*DATA FOR ANALYSIS:*
=-=-=

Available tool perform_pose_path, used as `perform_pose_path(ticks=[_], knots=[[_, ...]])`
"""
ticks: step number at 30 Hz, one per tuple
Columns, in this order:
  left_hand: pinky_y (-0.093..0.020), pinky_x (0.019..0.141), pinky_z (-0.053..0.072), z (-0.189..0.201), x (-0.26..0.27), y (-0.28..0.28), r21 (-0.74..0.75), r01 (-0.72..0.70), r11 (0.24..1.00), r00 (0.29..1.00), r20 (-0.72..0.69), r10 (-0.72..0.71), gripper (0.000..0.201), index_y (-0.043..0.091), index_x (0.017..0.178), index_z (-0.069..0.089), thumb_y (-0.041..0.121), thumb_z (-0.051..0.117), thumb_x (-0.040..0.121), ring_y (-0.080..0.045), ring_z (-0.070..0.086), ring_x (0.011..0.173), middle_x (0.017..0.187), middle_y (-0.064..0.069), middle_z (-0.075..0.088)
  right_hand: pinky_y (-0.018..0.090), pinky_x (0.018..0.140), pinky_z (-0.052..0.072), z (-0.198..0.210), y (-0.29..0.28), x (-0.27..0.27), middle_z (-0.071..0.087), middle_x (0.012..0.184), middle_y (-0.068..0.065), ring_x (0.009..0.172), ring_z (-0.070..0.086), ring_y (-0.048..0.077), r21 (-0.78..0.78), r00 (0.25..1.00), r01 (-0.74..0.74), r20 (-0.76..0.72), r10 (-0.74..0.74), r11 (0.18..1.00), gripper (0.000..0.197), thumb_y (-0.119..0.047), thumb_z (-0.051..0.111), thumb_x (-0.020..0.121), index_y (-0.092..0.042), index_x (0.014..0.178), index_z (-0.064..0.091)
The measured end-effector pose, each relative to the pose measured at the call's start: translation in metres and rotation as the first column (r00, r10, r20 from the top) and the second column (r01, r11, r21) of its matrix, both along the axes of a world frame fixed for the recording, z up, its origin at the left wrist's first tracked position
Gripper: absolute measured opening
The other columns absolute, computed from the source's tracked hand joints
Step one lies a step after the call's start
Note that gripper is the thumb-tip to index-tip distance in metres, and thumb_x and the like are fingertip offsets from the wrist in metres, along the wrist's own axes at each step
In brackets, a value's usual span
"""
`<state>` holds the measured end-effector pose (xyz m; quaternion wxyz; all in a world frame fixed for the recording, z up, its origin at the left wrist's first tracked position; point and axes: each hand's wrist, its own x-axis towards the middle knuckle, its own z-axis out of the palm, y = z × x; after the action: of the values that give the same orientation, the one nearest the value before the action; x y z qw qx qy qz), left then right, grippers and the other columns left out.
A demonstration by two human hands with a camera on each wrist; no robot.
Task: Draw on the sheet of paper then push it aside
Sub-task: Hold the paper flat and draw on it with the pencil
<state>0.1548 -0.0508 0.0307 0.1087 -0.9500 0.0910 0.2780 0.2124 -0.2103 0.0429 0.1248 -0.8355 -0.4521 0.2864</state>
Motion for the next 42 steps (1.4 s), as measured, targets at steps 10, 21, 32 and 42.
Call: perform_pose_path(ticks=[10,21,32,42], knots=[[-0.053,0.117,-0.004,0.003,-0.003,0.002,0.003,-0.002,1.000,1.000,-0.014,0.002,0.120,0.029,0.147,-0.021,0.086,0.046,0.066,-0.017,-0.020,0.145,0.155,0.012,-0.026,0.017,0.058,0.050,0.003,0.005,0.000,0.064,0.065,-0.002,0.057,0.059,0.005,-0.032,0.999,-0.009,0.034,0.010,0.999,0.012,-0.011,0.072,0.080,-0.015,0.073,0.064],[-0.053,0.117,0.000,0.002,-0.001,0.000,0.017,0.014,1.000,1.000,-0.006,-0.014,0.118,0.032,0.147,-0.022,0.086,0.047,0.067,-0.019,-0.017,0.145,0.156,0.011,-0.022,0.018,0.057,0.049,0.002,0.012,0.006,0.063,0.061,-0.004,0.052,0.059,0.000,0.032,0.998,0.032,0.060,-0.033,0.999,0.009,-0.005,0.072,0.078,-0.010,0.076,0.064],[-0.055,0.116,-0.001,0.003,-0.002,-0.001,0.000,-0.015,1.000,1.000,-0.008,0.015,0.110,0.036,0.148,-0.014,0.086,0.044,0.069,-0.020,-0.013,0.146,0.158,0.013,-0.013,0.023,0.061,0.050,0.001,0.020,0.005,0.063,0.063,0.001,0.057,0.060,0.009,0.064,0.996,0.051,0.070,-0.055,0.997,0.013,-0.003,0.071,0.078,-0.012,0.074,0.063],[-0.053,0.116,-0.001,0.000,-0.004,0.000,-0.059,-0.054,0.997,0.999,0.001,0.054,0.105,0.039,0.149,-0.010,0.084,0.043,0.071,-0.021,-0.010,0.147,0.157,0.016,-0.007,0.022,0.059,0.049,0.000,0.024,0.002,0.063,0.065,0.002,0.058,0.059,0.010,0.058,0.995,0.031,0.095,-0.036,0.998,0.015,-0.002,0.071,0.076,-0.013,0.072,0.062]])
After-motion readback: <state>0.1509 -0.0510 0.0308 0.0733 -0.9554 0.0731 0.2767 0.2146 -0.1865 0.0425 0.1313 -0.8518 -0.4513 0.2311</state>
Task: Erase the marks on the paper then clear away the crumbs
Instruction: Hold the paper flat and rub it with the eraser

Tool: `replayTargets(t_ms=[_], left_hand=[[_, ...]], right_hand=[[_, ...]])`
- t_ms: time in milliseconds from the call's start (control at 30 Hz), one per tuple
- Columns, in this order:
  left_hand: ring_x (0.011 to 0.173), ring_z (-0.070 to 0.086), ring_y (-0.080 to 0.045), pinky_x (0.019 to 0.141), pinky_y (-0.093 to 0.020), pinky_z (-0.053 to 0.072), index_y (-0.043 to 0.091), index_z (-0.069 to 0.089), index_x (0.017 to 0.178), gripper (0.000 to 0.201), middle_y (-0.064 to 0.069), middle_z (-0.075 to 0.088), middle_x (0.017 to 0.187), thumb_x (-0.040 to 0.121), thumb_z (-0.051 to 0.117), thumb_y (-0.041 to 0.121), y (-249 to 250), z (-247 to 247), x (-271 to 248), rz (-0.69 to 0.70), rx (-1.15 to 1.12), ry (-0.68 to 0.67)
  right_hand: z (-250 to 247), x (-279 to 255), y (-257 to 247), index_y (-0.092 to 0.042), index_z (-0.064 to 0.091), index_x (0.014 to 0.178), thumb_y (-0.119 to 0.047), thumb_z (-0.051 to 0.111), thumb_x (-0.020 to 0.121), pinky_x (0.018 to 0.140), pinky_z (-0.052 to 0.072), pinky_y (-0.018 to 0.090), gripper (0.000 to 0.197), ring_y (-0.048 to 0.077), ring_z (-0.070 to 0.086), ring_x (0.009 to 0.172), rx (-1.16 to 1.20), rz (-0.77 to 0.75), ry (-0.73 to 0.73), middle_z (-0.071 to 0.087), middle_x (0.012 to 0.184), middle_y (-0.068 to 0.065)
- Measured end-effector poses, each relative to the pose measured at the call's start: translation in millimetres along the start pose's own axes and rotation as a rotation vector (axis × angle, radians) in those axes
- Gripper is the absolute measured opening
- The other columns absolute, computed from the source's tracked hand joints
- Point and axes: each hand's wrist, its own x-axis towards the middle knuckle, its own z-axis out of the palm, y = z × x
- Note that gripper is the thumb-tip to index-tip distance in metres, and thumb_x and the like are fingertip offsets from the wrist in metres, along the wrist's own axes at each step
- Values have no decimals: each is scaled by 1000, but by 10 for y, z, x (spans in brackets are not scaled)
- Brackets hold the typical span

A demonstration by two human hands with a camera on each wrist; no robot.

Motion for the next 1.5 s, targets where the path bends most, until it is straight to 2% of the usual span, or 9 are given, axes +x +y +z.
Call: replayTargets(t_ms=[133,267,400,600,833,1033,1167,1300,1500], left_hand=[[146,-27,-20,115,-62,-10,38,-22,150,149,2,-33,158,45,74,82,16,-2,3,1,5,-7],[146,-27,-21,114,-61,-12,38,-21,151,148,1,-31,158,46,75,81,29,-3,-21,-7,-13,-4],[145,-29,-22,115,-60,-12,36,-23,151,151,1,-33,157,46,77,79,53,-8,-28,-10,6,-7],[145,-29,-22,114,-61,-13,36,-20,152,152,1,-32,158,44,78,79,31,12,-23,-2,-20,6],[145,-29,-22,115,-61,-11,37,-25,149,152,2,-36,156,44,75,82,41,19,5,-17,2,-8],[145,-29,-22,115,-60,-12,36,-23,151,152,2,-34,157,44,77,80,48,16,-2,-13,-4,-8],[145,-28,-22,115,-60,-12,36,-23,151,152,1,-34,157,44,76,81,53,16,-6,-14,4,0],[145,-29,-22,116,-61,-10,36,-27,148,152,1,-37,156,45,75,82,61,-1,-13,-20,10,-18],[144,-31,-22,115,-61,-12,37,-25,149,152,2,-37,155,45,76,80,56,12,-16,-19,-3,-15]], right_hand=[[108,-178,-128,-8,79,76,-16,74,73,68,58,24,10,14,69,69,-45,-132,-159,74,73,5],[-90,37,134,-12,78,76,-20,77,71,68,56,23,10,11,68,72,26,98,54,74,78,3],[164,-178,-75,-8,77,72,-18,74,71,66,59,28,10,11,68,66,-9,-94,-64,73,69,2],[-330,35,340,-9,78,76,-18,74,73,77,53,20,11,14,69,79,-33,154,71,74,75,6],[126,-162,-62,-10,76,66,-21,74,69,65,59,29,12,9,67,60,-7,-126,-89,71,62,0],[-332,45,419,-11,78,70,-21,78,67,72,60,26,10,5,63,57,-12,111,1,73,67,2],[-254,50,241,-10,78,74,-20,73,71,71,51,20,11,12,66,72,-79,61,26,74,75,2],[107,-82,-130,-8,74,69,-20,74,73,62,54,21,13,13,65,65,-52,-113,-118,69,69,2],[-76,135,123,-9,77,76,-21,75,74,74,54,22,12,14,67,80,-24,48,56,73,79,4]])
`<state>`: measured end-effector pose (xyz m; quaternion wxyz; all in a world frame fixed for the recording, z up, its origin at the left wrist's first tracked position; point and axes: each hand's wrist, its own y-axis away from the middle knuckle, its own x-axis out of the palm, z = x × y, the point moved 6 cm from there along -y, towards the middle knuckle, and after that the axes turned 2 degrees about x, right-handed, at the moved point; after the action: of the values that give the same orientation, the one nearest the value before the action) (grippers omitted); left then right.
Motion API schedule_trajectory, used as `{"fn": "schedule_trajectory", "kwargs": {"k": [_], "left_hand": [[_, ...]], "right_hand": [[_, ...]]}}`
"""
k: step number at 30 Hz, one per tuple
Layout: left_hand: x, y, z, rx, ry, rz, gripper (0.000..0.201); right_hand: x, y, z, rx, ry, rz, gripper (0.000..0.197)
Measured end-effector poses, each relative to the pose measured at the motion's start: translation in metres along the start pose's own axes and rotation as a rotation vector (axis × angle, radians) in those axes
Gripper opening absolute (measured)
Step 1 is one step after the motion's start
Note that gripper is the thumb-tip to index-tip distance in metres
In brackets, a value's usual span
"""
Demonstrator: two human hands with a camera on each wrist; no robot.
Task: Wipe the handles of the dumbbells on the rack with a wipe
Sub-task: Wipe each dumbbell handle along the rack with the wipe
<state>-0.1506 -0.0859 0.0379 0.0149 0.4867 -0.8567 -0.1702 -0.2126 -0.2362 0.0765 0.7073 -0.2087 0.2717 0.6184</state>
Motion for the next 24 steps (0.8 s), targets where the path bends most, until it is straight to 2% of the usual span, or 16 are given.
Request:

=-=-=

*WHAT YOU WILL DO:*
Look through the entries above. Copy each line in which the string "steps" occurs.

*ANSWER SPACE:*
Motion for the next 42 steps (1.4 s), as measured, targets at steps 10, 21, 32 and 42.
Motion for the next 24 steps (0.8 s), targets where the path bends most, until it is straight to 2% of the usual span, or 16 are given.

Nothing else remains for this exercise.